## Task requirements
Would you please copy each line of the data in which the string "segmentation" occurs?

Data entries
+ + + + +

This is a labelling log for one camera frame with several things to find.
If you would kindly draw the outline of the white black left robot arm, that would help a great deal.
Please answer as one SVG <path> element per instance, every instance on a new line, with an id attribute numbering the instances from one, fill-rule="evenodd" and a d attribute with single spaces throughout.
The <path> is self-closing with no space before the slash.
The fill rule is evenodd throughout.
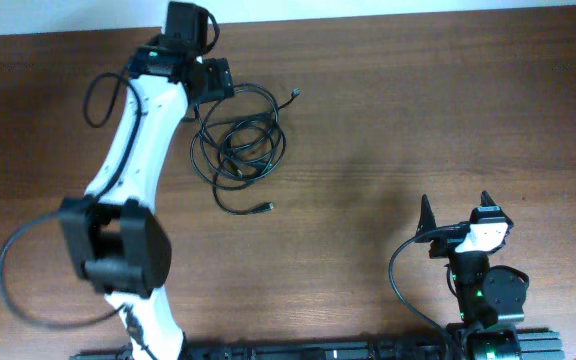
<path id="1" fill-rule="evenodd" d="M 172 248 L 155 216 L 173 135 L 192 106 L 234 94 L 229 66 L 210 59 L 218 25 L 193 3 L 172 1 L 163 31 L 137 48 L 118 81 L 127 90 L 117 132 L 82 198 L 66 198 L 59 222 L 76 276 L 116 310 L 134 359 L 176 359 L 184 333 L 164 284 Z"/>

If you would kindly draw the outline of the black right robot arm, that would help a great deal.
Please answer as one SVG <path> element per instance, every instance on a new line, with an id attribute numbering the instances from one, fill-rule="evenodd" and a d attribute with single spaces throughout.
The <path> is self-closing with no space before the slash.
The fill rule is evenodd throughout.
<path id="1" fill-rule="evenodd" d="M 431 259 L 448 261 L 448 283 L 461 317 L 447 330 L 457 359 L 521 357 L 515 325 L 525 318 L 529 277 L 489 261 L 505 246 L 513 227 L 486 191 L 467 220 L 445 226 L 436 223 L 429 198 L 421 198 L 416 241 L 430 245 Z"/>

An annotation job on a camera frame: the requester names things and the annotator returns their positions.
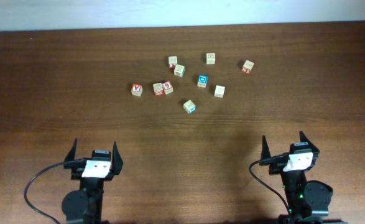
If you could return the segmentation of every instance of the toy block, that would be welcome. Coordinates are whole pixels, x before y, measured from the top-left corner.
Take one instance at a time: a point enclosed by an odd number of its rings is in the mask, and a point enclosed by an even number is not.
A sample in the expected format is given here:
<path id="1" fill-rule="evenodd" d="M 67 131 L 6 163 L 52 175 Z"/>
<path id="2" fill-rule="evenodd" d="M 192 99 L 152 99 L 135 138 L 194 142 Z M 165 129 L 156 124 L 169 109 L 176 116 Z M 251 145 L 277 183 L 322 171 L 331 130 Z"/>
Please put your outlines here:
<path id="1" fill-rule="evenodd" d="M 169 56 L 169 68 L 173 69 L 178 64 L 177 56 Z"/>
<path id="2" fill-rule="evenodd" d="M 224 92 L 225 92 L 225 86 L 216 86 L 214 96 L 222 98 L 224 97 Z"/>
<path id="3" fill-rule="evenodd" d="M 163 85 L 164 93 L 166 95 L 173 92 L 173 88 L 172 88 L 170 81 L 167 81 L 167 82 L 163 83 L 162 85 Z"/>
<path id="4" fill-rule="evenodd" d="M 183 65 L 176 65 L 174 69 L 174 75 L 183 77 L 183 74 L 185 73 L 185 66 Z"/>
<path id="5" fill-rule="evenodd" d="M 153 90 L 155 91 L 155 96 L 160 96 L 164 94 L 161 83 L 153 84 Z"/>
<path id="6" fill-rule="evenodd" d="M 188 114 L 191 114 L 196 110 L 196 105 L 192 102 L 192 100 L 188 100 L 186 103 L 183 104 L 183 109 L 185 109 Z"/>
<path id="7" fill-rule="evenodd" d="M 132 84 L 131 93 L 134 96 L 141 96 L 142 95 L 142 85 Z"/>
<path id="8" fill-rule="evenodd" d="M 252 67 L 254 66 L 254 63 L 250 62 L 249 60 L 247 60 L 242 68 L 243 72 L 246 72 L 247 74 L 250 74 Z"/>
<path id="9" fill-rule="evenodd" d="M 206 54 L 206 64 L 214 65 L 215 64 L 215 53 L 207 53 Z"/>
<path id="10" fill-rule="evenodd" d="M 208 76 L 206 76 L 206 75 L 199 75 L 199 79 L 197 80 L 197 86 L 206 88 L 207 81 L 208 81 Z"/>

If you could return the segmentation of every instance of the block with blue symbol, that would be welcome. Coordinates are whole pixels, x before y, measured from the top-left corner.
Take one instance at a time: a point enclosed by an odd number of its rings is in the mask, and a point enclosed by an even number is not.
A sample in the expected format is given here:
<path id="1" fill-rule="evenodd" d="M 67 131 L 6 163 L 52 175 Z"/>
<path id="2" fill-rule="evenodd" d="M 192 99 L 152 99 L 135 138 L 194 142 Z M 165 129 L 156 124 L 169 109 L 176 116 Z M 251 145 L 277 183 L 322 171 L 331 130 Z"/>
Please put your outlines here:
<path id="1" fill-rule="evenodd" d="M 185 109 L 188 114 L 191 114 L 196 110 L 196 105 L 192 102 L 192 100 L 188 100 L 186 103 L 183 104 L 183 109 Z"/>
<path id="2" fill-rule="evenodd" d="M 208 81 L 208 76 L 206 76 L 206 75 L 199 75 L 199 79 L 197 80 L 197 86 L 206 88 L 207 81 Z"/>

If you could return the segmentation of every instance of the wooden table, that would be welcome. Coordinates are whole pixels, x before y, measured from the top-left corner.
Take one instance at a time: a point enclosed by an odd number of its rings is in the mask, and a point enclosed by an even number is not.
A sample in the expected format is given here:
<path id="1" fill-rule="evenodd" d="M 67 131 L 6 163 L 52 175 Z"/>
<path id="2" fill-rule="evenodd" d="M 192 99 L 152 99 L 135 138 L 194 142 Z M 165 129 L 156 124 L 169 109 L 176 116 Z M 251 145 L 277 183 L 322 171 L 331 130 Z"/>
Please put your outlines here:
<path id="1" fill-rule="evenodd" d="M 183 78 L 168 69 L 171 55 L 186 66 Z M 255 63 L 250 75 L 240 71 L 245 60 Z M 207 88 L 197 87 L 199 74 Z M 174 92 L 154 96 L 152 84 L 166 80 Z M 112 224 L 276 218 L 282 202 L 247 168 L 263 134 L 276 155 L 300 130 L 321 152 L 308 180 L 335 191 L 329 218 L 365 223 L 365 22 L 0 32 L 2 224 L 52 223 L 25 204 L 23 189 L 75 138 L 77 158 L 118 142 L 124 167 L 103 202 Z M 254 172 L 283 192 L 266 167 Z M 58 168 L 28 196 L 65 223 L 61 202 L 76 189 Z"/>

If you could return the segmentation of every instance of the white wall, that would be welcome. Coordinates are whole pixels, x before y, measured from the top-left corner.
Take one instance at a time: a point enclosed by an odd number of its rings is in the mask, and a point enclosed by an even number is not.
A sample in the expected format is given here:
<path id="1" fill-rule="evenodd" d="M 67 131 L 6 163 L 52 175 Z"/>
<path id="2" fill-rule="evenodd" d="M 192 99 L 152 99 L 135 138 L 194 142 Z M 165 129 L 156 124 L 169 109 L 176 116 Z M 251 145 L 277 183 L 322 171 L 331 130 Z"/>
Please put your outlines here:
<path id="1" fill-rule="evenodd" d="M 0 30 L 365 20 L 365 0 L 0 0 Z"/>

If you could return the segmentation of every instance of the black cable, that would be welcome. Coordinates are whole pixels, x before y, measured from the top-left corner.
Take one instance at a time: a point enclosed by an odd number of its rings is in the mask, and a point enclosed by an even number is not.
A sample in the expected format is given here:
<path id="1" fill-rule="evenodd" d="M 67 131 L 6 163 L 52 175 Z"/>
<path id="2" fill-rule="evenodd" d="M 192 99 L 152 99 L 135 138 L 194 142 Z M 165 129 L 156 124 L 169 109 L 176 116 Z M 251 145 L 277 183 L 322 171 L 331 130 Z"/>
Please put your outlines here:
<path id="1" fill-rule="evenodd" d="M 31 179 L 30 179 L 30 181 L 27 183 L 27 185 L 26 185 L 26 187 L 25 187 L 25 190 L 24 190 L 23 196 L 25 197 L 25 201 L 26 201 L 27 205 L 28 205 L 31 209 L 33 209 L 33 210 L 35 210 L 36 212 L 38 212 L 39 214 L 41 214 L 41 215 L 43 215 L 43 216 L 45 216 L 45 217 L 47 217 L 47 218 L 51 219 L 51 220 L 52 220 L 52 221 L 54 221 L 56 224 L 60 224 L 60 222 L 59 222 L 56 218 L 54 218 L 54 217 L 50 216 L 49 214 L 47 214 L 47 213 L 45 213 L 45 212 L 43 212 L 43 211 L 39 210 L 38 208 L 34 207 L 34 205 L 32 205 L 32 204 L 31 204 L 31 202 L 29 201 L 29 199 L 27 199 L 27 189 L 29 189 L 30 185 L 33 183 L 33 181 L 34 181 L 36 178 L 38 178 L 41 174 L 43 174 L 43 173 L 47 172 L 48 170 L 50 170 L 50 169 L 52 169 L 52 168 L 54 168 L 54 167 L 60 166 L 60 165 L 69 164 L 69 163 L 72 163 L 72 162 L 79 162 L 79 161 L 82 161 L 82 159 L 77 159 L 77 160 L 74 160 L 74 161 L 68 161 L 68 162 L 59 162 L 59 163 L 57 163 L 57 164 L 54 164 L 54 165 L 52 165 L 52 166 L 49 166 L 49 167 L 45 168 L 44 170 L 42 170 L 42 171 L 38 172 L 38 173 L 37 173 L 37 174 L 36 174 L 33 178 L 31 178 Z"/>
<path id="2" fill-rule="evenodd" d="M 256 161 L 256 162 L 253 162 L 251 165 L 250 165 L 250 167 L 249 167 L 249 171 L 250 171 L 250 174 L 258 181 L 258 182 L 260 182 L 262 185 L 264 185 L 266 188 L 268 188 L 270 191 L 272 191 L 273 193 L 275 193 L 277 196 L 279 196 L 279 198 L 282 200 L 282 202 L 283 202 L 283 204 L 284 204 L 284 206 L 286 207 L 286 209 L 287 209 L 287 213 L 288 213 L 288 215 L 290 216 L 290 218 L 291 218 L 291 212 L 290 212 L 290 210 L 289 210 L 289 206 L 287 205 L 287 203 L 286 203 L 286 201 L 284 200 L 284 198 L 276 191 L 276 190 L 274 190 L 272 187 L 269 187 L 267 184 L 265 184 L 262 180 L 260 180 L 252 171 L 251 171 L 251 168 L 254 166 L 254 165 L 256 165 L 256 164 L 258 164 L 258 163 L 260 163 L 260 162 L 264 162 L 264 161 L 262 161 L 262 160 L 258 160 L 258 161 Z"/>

+ + + + +

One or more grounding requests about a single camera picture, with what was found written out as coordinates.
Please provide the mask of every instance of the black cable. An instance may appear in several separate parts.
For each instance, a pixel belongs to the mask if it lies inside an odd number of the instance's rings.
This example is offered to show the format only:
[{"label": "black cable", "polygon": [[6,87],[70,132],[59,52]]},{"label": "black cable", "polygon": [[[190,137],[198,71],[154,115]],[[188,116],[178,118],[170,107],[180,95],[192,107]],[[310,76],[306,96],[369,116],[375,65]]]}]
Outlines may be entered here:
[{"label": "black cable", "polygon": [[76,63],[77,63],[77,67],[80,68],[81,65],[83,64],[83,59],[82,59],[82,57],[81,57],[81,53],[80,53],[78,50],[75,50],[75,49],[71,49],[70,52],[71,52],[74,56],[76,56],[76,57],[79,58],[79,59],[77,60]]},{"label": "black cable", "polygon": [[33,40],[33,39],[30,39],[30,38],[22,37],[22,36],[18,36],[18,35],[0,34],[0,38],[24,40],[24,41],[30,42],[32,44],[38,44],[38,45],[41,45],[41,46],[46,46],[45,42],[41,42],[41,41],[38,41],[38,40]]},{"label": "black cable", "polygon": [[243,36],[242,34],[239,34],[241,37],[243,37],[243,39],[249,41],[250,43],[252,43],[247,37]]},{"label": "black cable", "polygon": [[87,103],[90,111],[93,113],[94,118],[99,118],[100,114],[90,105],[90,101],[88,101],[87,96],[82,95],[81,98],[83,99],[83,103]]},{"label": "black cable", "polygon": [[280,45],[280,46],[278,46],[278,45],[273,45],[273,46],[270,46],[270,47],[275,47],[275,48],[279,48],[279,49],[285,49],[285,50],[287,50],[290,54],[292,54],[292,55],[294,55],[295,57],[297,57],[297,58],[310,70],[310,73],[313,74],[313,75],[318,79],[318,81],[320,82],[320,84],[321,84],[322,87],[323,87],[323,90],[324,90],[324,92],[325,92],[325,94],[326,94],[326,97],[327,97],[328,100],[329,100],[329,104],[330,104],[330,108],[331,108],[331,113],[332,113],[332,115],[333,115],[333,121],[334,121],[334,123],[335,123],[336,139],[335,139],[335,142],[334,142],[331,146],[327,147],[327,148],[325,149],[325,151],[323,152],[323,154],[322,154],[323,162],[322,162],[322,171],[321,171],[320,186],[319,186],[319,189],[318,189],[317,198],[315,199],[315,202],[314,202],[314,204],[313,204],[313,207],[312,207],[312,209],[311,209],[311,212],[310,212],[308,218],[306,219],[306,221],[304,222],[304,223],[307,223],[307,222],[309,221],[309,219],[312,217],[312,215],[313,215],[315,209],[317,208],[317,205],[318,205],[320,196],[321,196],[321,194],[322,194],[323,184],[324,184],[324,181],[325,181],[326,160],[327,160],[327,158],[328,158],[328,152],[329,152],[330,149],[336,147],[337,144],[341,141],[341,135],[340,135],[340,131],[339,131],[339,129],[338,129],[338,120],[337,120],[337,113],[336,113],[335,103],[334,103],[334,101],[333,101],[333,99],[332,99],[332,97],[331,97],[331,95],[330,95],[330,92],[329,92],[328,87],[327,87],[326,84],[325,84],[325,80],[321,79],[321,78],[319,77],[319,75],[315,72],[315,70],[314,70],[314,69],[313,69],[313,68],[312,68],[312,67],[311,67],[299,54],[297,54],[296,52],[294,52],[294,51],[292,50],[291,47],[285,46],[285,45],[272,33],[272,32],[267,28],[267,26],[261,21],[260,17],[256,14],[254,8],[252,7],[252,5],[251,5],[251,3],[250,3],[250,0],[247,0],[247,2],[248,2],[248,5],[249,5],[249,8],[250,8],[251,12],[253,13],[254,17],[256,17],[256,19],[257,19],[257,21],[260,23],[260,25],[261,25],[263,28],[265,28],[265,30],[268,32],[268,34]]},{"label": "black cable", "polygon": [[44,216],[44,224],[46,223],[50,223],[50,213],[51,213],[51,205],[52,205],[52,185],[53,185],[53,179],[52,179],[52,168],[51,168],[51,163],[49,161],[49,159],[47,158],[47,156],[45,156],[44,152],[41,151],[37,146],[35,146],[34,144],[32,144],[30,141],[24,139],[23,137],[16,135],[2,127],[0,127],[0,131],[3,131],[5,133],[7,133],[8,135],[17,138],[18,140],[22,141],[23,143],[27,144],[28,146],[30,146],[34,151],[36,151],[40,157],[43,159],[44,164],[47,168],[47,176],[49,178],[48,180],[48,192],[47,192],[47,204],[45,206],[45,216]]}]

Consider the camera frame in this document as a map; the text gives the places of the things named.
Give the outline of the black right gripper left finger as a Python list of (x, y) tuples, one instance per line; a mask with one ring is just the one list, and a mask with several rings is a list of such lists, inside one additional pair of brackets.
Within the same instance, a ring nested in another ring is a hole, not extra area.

+ + + + +

## Output of the exercise
If you could return the segmentation of every instance of the toy block, that would be welcome. Coordinates are whole pixels, x before y, measured from the top-left corner.
If you could return the segmentation of every instance of the block with blue symbol, that would be welcome. Coordinates are whole pixels, x before y, measured from the top-left corner.
If you could return the segmentation of every instance of the wooden table, that would be welcome. Coordinates are whole pixels, x before y, measured from the top-left corner.
If you could return the segmentation of every instance of the white wall, that would be welcome. Coordinates are whole pixels, x before y, measured from the top-left corner.
If you could return the segmentation of every instance of the black cable, that would be welcome. Coordinates are whole pixels, x before y, measured from the top-left corner.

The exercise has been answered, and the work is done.